= Given information =

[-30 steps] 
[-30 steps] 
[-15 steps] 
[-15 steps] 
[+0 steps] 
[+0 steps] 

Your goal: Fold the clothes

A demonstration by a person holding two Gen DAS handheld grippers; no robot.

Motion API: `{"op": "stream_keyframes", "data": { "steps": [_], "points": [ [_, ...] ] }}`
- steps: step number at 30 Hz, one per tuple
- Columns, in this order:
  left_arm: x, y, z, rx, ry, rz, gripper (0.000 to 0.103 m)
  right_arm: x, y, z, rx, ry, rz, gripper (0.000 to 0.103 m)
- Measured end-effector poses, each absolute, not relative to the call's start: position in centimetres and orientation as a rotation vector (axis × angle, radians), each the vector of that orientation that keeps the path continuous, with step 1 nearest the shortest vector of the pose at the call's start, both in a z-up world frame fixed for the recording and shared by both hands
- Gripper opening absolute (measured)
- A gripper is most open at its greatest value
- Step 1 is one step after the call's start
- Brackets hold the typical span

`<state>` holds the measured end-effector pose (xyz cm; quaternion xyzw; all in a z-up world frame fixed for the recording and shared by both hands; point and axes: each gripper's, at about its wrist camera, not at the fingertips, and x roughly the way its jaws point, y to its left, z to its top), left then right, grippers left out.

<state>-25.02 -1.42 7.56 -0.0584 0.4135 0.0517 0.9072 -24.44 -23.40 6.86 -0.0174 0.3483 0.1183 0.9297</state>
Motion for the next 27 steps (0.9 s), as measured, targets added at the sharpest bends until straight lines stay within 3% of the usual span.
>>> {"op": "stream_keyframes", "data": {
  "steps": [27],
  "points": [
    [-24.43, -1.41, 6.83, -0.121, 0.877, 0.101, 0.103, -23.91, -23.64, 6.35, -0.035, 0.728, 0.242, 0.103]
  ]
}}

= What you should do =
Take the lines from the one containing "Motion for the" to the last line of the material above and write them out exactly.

= Solution to this problem =
Motion for the next 27 steps (0.9 s), as measured, targets added at the sharpest bends until straight lines stay within 3% of the usual span.
>>> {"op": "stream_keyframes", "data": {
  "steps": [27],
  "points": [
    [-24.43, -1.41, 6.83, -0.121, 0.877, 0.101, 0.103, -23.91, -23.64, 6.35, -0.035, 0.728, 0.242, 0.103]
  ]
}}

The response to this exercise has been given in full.